:: Exercise objective ::
Aside from the pictures, copy the listing exactly.

:: Material for the task ::
- - - -
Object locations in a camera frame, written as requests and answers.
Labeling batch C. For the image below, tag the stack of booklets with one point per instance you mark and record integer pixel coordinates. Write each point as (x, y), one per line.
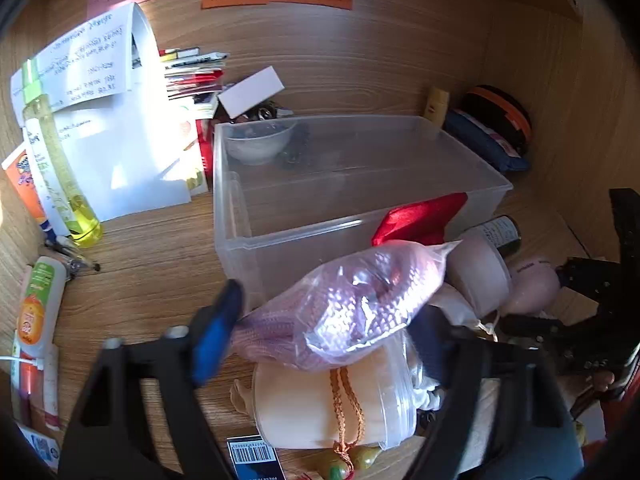
(192, 72)

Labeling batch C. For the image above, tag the wooden desk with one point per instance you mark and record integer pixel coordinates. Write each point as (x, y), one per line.
(350, 50)

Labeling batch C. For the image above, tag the black barcode box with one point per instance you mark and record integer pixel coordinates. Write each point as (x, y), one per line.
(252, 460)

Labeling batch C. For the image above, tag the yellow bottle with green cap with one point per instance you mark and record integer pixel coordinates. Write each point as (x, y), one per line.
(65, 170)

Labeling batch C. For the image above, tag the orange sunscreen tube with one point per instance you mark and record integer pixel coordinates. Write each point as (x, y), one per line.
(22, 180)

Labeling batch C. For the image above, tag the blue zip pouch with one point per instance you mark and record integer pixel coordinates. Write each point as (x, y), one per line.
(482, 142)

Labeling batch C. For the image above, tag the clear small bowl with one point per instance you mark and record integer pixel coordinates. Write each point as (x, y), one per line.
(257, 142)

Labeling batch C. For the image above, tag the black pen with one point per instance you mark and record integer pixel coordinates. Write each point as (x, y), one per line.
(75, 260)

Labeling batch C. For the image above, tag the bagged pink knit item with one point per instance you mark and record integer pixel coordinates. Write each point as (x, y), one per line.
(350, 305)

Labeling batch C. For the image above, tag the white green tube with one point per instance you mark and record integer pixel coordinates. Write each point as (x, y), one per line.
(42, 180)

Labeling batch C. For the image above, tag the white rectangular box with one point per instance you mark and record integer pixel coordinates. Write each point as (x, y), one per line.
(250, 91)

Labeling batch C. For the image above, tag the clear plastic storage box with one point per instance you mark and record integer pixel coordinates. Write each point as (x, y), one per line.
(310, 195)

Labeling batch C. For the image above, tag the black orange round case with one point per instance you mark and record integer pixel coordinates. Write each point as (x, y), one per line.
(502, 110)

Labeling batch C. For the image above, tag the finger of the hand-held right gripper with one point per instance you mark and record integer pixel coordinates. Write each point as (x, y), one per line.
(585, 280)
(530, 329)

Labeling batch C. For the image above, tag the small yellow tube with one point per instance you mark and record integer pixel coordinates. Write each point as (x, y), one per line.
(437, 107)

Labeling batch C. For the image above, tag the person's right hand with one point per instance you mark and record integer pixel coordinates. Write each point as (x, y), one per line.
(602, 379)

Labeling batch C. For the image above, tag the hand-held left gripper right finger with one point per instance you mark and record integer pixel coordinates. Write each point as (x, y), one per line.
(431, 342)

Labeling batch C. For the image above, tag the red packet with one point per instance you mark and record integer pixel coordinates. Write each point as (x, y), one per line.
(205, 155)

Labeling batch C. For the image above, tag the dark green glass bottle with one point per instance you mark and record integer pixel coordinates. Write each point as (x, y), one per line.
(500, 232)

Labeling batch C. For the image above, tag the pink egg-shaped case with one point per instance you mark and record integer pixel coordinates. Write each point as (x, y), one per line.
(532, 287)

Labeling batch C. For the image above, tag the red cloth pouch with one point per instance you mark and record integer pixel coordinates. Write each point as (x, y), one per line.
(420, 217)

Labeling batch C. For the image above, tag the white orange tube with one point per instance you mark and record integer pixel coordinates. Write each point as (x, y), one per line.
(37, 305)

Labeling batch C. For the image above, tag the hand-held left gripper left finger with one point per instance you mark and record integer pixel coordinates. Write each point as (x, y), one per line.
(215, 332)

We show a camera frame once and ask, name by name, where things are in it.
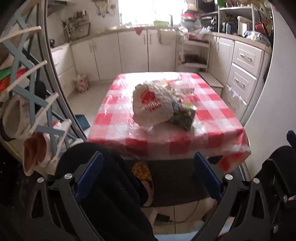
- - - -
:: Your response ::
Object locations in a camera frame, written as requests and answers.
Labeling batch C. For the image below, tag the stack of booklets with one point per instance you mark and record integer pixel coordinates. Write each point as (x, y), one per line.
(192, 72)

Labeling batch C. For the image above, tag the wooden desk with one point per instance you mark and record integer pixel coordinates. Write each point as (x, y), one per line.
(350, 50)

Labeling batch C. For the image above, tag the black barcode box with one point per instance you mark and record integer pixel coordinates. Write each point as (x, y), one per line.
(252, 460)

Labeling batch C. For the image above, tag the yellow bottle with green cap with one point per instance you mark and record integer pixel coordinates. Write each point as (x, y), one per line.
(65, 170)

Labeling batch C. For the image above, tag the orange sunscreen tube with one point per instance you mark and record integer pixel coordinates. Write each point as (x, y), one per line.
(22, 180)

Labeling batch C. For the image above, tag the blue zip pouch with one point per instance you mark and record integer pixel coordinates. Write each point as (x, y), one per line.
(482, 142)

Labeling batch C. For the image above, tag the clear small bowl with one point per instance you mark and record integer pixel coordinates. Write each point as (x, y), one per line.
(257, 142)

Labeling batch C. For the image above, tag the black pen with one point per instance you mark and record integer pixel coordinates. Write each point as (x, y), one per line.
(75, 260)

Labeling batch C. For the image above, tag the bagged pink knit item with one point per instance you mark and record integer pixel coordinates. Write each point as (x, y), one per line.
(350, 305)

Labeling batch C. For the image above, tag the white green tube with one point per instance you mark and record integer pixel coordinates. Write each point as (x, y), one per line.
(42, 180)

Labeling batch C. For the image above, tag the white rectangular box with one point per instance you mark and record integer pixel coordinates. Write each point as (x, y), one per line.
(250, 91)

Labeling batch C. For the image above, tag the clear plastic storage box with one point per instance you mark and record integer pixel coordinates. Write each point as (x, y), one per line.
(310, 195)

Labeling batch C. For the image above, tag the black orange round case with one point per instance you mark and record integer pixel coordinates. Write each point as (x, y), one per line.
(502, 110)

Labeling batch C. For the image above, tag the finger of the hand-held right gripper with one point per instance you mark and record integer pixel coordinates. Write each point as (x, y), one per line.
(585, 280)
(530, 329)

Labeling batch C. For the image above, tag the small yellow tube with one point per instance you mark and record integer pixel coordinates. Write each point as (x, y), one per line.
(437, 107)

Labeling batch C. For the image above, tag the person's right hand with one point per instance you mark and record integer pixel coordinates. Write each point as (x, y), one per line.
(602, 379)

Labeling batch C. For the image above, tag the hand-held left gripper right finger with one point per instance you mark and record integer pixel coordinates. Write each point as (x, y), one per line.
(431, 342)

Labeling batch C. For the image above, tag the red packet with one point per instance you mark and record integer pixel coordinates. Write each point as (x, y), one per line.
(205, 155)

Labeling batch C. For the image above, tag the dark green glass bottle with one point per instance you mark and record integer pixel coordinates. Write each point as (x, y), one per line.
(500, 232)

Labeling batch C. For the image above, tag the pink egg-shaped case with one point per instance you mark and record integer pixel coordinates. Write each point as (x, y), one per line.
(532, 287)

Labeling batch C. For the image above, tag the red cloth pouch with one point per instance you mark and record integer pixel coordinates. Write each point as (x, y), one per line.
(420, 217)

Labeling batch C. For the image above, tag the white orange tube with one point per instance you mark and record integer pixel coordinates. Write each point as (x, y), one per line.
(37, 305)

Labeling batch C. For the image above, tag the hand-held left gripper left finger with one point per instance you mark and record integer pixel coordinates. Write each point as (x, y), one per line.
(215, 332)

We show a camera frame once and ask, name by name, where things are in it.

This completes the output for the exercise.